The song we agreed to dance to comes on and I let Sheldon lead me onto the dance floor.

"You ready to waltz me around, MoonPie?" I ask, trying to flirt with my husband. (Yeah, that's weird!)

"Penny," his voice is resigned, "You have to  _bow,_ " he reminds me for probably the hundredth time. "And don't call me—" I flash my left hand at it.

"I now legally have the right to call you whatever I want," I laugh, winking at him.

"You still have to bow," he says, which I do, because Lord knows the song is already half over by now. This time, however, is far different from the first time we waltzed, right after I moved into 4A last year. Sheldon now has no problem holding me. He doesn't even race off to find the nearest contamination shower anymore.

The rest of the night is a blur of faces and well wishes and toasts. By the end of the night, we're staggering up to our honeymoon suite at a nearby hotel, with a bag full of unopened wedding cards. Sheldon swiftly opens the door, reminding me of the night he proposed not so long ago and we stand in the open doorway, each waiting for the other to make the first move. Carefully, Sheldon sets the bag of cards inside the room and turns to me.

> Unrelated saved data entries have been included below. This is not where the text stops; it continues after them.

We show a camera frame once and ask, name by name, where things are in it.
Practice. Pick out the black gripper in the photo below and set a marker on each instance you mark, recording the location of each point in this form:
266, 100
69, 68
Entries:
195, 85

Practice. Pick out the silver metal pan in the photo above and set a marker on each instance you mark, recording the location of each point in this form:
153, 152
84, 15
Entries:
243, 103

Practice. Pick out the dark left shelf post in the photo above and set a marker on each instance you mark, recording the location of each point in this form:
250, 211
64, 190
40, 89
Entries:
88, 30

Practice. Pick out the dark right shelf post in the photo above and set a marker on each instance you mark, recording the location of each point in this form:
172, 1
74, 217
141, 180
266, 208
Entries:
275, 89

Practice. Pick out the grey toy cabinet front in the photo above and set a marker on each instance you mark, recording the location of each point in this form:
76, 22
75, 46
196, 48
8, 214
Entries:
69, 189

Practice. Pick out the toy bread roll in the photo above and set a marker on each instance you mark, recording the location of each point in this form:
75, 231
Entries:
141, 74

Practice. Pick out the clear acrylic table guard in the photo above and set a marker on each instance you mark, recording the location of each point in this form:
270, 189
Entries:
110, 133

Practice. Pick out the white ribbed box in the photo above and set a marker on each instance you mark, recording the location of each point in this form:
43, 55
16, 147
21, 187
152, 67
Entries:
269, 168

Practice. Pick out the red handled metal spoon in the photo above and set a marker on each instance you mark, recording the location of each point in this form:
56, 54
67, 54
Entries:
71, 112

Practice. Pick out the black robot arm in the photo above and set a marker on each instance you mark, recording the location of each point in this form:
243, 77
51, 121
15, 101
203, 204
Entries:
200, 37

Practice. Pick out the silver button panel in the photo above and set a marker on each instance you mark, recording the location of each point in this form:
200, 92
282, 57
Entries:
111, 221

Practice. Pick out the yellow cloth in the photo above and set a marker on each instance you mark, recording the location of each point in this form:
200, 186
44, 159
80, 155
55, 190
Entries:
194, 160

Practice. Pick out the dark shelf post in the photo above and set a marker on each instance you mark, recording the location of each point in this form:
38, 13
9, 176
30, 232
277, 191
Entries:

"What are you doing?" I ask, as he stares at me, assessing.

"I'm pondering the best approach to lift you so that I can carry you over the threshold," he replies, quickly. I put my hands up, laughing.

"Oh, no…you don't have to do that." This _is_  the same guy who threw his back out handing Howard a library book. I witnessed it. (One of the funniest things I've witnessed.)

"It's not optional, Penny," he insists, stooping down and carefully sweeping me up into his arms. To his credit, we don't fall and I hold my own weight, wrapping my arms around his neck as he moves us inside and shuts the door behind us, setting me to my feet. "What do you want to do first?" He asks, looking down at me. Filled with affection for the big Whack-A-Doodle, I lean up on my toes and press a lingering kiss to his lips, before a slow smile spreads over my face.

"Let's open the cards," I say excitedly. "See how much money we get!"

"Very pragmatic," Sheldon agrees, picking it up and locking the door behind him. "I'll let you begin… _Pee-na-lope."_

We crack up.

* * *

**Thanks for reading.**

**S**


	2. The Delivery Exigency

 

* * *

I'm a planet.

Seriously, I can barely move. My feet are swollen. My hands are swollen. My back is  _killing_  me and I'm exhausted. And I haven't even  _done_  anything today. Amy is trying her hardest to take care of me while Sheldon is at work, but there's not much either of us can do to help me.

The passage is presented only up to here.